__Requirement__:
If a line in the material below has the word "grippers", copy it.

__Data block__:
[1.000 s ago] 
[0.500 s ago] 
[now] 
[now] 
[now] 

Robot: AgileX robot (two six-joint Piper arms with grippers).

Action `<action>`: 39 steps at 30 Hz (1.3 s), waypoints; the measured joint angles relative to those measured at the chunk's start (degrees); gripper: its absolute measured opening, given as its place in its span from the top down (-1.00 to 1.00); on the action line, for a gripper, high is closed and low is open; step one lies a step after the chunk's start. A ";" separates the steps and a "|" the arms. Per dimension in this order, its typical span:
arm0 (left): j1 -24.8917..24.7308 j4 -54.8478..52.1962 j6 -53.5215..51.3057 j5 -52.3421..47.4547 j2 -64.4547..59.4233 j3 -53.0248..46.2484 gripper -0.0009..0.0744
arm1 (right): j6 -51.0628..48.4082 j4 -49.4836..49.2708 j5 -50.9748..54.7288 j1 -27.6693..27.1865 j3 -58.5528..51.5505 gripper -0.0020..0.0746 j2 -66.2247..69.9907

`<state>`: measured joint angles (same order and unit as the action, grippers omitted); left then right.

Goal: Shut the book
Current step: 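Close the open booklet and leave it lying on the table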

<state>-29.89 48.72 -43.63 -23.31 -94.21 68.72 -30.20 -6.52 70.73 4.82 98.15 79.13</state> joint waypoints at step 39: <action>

__Task result__:
Robot: AgileX robot (two six-joint Piper arms with grippers).
`<state>`: measured joint angles (same order and unit as the action, grippers omitted); left then right.

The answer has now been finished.